Here, the Dollar would fall and the Euro and Pound would rise.
"From Monday we should start to gain some clarity," says Shaw.
Ahead of these events, the Pound to Dollar exchange rate (GBP/USD) retains a negative technical setup that advocates for further downside and any periods of strength are expected to be consolidative and short-lived.
This means we could struggle to see GBP/USD extend much above 1.23.
The preferred targets are to the downside and last week's Monday low of 1.21 is the first line of support that can be prodded. Below here is the psychologically important 1.20, although there is no real technical support here. Instead, it is towards 1.1850 that some real relevant levels start to emerge.
Momentum indicators continue to point lower and advocate for further losses.
GBP has been hit by a run of poor data over recent weeks that speaks of an economy that has run out of momentum owing to the significant taxes placed on businesses by the government. In addition, an inflation-busting increase to the minimum wage is due to come into effect, as is further red tape on employing people.
All these points to the labour market as a key cost driver and headwind for businesses operating in the UK, and this is why this week's labour market report will be of particular interest: are businesses over-egging the negativity, or are they making operational changes?
The answer is likely to influence expectations for the amount of interest rate cuts the Bank of England will likely make this year.
The consensus expects the unemployment rate to edge up to 4.4% from 4.3%, reflecting survey evidence of growing job losses and a slowdown in hiring intentions. In particular, the PMI surveys have been warning of a deterioration in the labour market for a couple of months now.
Employment indicators are pointing firmly to a decline in payrolled employment in the coming months," says Sam Hill, Head of Market Insights at Lloyds Bank.
The Pound is likely to fall should unemployment rise faster than was expected and the opposite reaction is likely if the data proves stronger than expected.
"A payrolls rise would be a big surprise, suggesting business sentiment is overegging the jobs slowdown and likely pushing the market back to pricing fewer than two cuts," says Robert Wood, an economist at Pantheon Macroeconomics.

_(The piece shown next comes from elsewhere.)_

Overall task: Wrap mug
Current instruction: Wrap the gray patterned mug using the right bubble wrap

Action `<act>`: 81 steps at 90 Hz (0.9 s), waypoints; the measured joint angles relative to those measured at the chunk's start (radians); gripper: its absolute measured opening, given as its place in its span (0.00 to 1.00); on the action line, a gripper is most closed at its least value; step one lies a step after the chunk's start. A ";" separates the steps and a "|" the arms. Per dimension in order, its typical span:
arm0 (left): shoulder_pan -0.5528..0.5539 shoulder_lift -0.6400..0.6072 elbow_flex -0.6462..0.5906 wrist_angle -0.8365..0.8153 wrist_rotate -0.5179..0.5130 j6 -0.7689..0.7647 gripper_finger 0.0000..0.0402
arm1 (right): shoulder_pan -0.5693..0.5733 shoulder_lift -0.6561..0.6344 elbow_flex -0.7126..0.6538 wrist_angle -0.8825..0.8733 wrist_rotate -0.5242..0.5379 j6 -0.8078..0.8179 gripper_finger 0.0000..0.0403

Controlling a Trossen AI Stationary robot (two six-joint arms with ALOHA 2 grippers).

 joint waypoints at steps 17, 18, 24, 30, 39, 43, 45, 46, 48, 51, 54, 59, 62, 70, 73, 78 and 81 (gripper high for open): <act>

Above: Markets see more rate cuts ahead than was the case just one week ago, and there is scope for this trend to continue.
Of importance to traders will be the wage data that is released alongside the job figures. Here, The consensus expects wages to rise 5.5% in November, up from 5.2% in October. In isolation, the rule is that the pound will fall if wages undershoot expectations, but it will rise if the data beats.
The Bank of England is watching employment and wage dynamics, judging that high wages are inflationary and must be met with higher-for-longer interest rates.
However, rising unemployment will suggest to the Bank that wage pressures will fall notably in the coming months, which will allow them to cut interest rates further.
For the Pound, rising expectations for rate cuts will result in weakness, and is why we forecast further weakness in the coming days, judging that the process has further to run.
Money market pricing shows investors have raised bets for more rate cuts from the Bank of England this year, which has contributed to the weaker Pound. However, the market is still only expecting two rate cuts, with a third being a possibility.
Most economists we follow suggest four cuts is the most likely outcome. This means the market can continue to 'price in' rate cuts from here, resulting in further weakness in Pound Sterling.